Records excerpted from a collection:
--------------------------------------------------

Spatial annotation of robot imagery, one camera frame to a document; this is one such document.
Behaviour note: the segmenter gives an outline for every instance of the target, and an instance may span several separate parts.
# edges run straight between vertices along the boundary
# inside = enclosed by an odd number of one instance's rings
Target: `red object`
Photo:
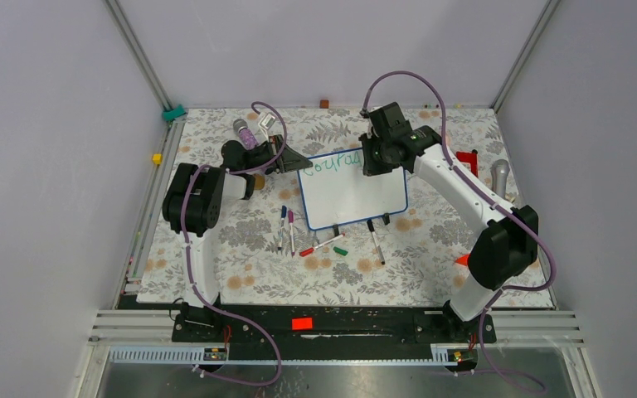
[[[470,257],[470,255],[464,255],[462,257],[460,257],[459,259],[457,259],[455,262],[460,264],[460,265],[464,265],[464,266],[468,266],[468,258]]]
[[[313,318],[294,318],[292,319],[292,330],[309,330],[314,328]]]
[[[470,171],[477,177],[477,151],[456,152],[455,157],[462,163],[470,163]]]

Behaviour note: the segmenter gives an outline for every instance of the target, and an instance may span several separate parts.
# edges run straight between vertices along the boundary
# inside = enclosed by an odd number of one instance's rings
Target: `gray floor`
[[[556,350],[491,350],[499,367],[526,371],[543,380],[549,397],[574,396],[562,357]],[[479,368],[487,368],[483,362]],[[109,364],[99,393],[110,397],[529,397],[497,375],[442,376],[443,368],[426,366],[284,366],[274,385],[254,388],[200,379],[190,366]],[[225,366],[219,372],[248,380],[272,377],[273,366]],[[534,387],[528,381],[527,386]]]

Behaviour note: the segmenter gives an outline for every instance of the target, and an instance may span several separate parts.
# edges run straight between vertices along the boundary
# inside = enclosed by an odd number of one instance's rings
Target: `gray wall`
[[[407,69],[449,104],[489,105],[546,0],[122,0],[172,100],[185,106],[361,104]],[[391,78],[375,104],[434,103]]]
[[[602,391],[637,396],[637,2],[563,2],[499,116]]]
[[[160,111],[103,2],[0,2],[0,398],[70,388]]]

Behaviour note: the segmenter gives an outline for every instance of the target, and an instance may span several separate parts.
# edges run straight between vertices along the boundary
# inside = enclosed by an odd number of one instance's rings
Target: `tabletop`
[[[304,156],[358,148],[357,137],[367,131],[359,109],[278,109],[289,128],[288,145]],[[404,109],[413,128],[430,125],[440,131],[438,109]],[[490,185],[489,167],[507,159],[502,135],[491,109],[447,109],[447,129],[453,151],[478,151],[479,178]],[[245,119],[257,132],[257,115],[250,109],[190,109],[182,132],[173,173],[179,163],[221,164],[221,146],[238,139],[233,121]],[[280,123],[270,131],[282,133]],[[455,263],[469,253],[475,237],[455,209],[431,186],[407,173],[409,207],[385,226],[376,219],[375,230],[386,259],[382,265],[364,222],[342,226],[346,238],[341,256],[330,248],[307,257],[291,256],[284,231],[284,249],[277,250],[281,207],[294,212],[297,251],[318,239],[333,236],[328,230],[309,231],[296,172],[273,173],[265,187],[249,201],[221,209],[215,245],[214,270],[223,303],[440,306],[463,285],[468,269]],[[507,196],[518,197],[513,176]],[[512,284],[538,286],[545,280],[538,262]],[[182,246],[159,217],[138,301],[170,303],[182,296]],[[547,291],[507,291],[495,304],[504,308],[550,308]]]

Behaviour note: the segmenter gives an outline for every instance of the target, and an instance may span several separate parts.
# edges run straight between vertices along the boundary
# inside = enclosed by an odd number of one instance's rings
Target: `teal object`
[[[163,119],[164,119],[165,122],[171,122],[171,121],[175,120],[176,118],[182,116],[186,112],[187,111],[184,110],[184,107],[179,105],[175,109],[168,110],[167,112],[163,112]]]

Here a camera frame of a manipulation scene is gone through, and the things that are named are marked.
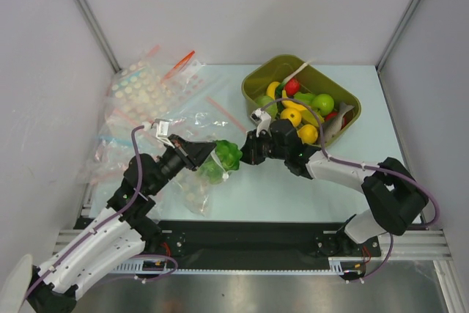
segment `white table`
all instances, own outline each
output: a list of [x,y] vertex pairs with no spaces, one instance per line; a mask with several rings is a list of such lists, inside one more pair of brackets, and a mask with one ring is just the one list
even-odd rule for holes
[[[254,129],[241,93],[243,79],[258,65],[217,65],[226,84],[212,98],[235,116],[247,129]],[[331,66],[316,68],[353,93],[361,102],[361,115],[331,147],[336,156],[357,161],[381,162],[388,156],[402,160],[398,141],[383,91],[373,66]],[[242,140],[236,140],[240,146]],[[177,197],[165,194],[163,219],[214,221],[298,221],[343,222],[361,213],[368,205],[365,197],[341,185],[296,177],[282,161],[267,160],[259,166],[242,164],[228,181],[216,186],[207,217],[193,214]],[[104,205],[104,199],[96,199]],[[93,207],[90,215],[97,213]]]

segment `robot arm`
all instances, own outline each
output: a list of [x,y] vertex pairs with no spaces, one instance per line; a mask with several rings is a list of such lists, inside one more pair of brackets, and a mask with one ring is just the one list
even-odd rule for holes
[[[266,158],[281,159],[297,176],[332,181],[365,195],[370,208],[353,216],[342,229],[354,243],[363,243],[385,232],[402,235],[429,201],[416,187],[398,177],[346,165],[347,161],[332,161],[319,147],[303,144],[287,119],[270,123],[270,115],[260,109],[251,118],[258,127],[248,132],[241,149],[241,161],[257,165]],[[387,158],[375,166],[411,177],[394,158]]]
[[[156,161],[148,154],[140,154],[142,186],[127,210],[107,221],[130,202],[137,188],[136,157],[130,161],[120,188],[99,216],[57,255],[34,268],[30,286],[45,275],[27,298],[36,312],[71,312],[76,301],[120,263],[141,252],[155,253],[159,248],[161,230],[146,217],[155,205],[151,196],[182,169],[197,170],[216,146],[212,142],[185,141],[177,135],[170,135],[165,144],[165,153]],[[54,263],[62,257],[55,268]]]

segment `olive green container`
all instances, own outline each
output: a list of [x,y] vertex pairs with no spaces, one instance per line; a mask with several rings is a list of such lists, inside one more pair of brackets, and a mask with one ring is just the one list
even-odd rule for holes
[[[304,61],[296,56],[279,55],[269,60],[247,76],[243,81],[241,90],[243,91],[244,98],[246,99],[248,116],[251,116],[252,111],[259,108],[259,105],[255,103],[255,100],[258,97],[265,95],[267,86],[271,82],[282,82],[303,63]],[[301,70],[301,72],[296,75],[296,79],[300,82],[301,92],[310,92],[316,95],[327,93],[330,95],[335,102],[334,111],[339,109],[340,102],[345,102],[346,104],[354,106],[354,109],[345,115],[349,123],[326,144],[326,146],[331,145],[358,119],[361,113],[360,102],[356,96],[339,86],[326,75],[314,69],[311,65],[308,65]]]

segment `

--------------------------------------------------

• Problem details
Where a line of the data contains "frame", copy that line.

• Expected answer
Spatial annotation of robot imagery, one camera frame to a document; this is one such document.
Here a camera frame of a manipulation scene is gone through, and the things that are named are marked.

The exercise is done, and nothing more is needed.